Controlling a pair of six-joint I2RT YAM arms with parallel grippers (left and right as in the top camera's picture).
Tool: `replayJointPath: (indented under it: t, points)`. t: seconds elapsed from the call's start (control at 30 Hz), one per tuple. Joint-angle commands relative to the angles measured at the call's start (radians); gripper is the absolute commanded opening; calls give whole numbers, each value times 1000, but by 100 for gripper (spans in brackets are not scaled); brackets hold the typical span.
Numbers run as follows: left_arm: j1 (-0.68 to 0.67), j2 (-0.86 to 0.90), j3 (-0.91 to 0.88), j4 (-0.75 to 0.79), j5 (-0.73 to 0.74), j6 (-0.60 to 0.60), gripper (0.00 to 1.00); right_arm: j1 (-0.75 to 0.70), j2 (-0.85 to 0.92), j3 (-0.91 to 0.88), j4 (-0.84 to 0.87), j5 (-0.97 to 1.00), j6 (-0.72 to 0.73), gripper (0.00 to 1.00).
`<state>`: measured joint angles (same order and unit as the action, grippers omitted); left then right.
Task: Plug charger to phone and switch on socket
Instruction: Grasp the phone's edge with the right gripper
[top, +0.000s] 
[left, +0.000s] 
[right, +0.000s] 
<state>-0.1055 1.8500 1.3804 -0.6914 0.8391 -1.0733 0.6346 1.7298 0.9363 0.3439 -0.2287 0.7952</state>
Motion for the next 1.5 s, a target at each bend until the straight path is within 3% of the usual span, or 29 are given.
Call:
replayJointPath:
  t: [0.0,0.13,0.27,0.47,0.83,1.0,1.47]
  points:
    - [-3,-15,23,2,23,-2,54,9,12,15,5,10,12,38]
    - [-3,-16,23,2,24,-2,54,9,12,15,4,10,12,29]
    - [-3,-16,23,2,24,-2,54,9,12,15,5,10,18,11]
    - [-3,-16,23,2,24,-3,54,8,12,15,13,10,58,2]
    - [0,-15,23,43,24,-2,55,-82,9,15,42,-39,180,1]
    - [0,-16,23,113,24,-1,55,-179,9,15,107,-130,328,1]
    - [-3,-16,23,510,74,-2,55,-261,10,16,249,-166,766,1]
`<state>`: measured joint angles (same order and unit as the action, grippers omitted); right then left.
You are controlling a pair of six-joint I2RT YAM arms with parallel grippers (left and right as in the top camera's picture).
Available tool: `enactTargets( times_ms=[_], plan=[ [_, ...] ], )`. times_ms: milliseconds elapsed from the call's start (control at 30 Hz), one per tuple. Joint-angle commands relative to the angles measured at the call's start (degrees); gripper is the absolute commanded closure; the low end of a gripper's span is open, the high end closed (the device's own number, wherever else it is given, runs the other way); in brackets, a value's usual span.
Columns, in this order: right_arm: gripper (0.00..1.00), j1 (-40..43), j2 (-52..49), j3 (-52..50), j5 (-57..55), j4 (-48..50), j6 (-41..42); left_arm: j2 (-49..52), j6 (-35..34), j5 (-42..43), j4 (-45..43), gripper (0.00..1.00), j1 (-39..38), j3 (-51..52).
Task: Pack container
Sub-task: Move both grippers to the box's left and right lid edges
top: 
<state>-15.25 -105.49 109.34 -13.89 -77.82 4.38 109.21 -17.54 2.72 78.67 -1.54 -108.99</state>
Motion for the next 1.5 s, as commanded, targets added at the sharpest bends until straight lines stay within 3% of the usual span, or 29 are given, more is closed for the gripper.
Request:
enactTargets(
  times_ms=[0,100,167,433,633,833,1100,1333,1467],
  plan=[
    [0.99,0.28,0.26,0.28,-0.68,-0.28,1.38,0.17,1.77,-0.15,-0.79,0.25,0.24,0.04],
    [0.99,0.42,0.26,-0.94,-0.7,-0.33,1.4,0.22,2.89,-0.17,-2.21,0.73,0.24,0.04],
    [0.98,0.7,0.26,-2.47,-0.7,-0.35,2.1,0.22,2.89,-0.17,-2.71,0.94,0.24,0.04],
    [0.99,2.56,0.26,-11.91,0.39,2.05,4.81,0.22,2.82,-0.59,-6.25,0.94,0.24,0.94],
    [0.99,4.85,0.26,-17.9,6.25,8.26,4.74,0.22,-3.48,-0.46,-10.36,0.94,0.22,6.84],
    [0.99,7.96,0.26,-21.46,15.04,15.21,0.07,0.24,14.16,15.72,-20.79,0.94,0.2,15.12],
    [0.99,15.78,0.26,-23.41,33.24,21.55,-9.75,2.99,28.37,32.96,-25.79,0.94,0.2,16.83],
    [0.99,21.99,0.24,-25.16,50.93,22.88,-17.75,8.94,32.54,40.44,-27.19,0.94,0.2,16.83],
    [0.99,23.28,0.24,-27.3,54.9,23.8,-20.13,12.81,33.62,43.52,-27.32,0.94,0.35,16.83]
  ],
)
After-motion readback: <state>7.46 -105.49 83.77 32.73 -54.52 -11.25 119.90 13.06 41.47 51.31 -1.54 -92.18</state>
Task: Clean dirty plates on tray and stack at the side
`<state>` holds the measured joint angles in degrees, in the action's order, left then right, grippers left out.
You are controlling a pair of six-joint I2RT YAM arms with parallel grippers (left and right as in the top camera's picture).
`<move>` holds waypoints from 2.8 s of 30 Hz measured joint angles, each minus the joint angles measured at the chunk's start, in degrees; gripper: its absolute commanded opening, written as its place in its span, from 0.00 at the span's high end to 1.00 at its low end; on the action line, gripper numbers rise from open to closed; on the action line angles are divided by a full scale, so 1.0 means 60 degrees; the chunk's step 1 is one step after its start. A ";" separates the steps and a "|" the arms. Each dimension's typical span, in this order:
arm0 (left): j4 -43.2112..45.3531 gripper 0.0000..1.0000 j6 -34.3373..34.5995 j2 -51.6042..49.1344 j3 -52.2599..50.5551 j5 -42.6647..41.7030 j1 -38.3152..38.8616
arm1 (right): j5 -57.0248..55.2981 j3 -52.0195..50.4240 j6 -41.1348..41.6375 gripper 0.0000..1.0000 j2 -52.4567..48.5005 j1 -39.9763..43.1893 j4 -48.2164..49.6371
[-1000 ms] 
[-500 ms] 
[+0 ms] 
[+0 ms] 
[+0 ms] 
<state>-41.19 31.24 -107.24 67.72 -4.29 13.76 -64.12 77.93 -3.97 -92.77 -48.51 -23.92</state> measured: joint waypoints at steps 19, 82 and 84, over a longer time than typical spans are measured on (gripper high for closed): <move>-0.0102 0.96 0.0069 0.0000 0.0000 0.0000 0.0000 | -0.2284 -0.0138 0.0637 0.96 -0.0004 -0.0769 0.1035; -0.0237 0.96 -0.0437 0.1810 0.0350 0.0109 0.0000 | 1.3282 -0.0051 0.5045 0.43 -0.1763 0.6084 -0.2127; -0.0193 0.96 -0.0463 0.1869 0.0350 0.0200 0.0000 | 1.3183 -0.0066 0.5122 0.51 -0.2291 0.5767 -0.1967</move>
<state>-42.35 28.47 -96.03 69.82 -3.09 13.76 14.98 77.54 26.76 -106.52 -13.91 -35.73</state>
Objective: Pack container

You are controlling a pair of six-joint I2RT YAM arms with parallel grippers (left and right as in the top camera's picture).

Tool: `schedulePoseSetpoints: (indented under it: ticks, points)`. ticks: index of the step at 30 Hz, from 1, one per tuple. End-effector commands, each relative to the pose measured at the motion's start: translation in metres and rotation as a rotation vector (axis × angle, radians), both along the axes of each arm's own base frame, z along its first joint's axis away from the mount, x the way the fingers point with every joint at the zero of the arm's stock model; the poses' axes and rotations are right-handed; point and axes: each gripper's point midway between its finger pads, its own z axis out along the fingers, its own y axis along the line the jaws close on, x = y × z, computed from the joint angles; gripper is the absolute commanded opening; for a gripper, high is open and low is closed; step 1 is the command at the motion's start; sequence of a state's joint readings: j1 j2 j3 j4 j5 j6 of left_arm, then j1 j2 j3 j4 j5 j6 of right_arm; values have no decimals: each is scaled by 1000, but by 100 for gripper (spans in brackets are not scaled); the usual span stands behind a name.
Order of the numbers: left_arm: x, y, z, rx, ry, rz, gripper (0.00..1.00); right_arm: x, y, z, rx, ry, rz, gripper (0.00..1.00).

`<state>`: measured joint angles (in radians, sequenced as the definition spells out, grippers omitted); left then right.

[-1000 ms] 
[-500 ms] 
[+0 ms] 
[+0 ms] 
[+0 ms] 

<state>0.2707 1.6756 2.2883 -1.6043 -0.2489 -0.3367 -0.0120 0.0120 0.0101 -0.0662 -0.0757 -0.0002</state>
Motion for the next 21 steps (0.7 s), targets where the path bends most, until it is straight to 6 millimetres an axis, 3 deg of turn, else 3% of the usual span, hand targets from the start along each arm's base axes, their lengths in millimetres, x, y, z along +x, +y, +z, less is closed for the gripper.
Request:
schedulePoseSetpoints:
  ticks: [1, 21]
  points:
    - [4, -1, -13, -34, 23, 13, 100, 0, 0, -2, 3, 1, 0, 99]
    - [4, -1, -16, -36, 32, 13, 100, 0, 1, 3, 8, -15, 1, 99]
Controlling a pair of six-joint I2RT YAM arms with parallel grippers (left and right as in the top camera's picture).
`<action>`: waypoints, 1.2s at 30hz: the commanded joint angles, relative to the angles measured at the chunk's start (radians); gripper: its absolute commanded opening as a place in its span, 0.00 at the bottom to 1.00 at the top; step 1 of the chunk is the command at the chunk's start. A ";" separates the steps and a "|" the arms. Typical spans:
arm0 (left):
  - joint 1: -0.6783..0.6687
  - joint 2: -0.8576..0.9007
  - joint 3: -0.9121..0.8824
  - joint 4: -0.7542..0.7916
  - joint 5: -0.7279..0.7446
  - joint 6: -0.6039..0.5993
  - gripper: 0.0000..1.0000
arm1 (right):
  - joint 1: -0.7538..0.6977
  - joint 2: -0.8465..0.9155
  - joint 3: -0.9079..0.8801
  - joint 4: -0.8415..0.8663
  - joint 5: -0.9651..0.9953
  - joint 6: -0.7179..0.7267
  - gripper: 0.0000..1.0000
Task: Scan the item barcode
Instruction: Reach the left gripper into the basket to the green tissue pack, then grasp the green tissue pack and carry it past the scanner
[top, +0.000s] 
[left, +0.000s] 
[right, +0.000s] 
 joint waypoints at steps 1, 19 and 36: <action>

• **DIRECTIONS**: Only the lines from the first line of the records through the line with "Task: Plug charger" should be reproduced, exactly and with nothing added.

• **RESULT OF THIS EXERCISE**:
Controlling a pair of six-joint I2RT YAM arms with parallel grippers (left and right as in the top camera's picture).
Tool: `replayJointPath: (indented under it: t, points)`. t: seconds elapsed from the call's start (control at 30 Hz), one per tuple. Joint-angle commands relative to the angles measured at the call's start (radians); gripper is the absolute commanded opening; calls give whole numbers, each value times 1000, but by 100 for gripper (spans in brackets are not scaled); brackets hold the typical span.
Numbers run as follows: left_arm: j1 (-0.68 to 0.67), j2 (-0.86 to 0.90), j3 (-0.91 to 0.88), j4 (-0.75 to 0.79), j5 (-0.73 to 0.74), j6 (-0.60 to 0.60), gripper (0.00 to 1.00); right_arm: j1 (-0.75 to 0.70), j2 (-0.85 to 0.92), j3 (-0.91 to 0.88), j4 (-0.84 to 0.87), j5 (-0.97 to 1.00), j6 (-0.72 to 0.73), gripper (0.00 to 1.00).
`<state>`: measured joint angles (same order and unit as the action, grippers omitted); left then right.
Task: Plug charger to phone and switch on socket

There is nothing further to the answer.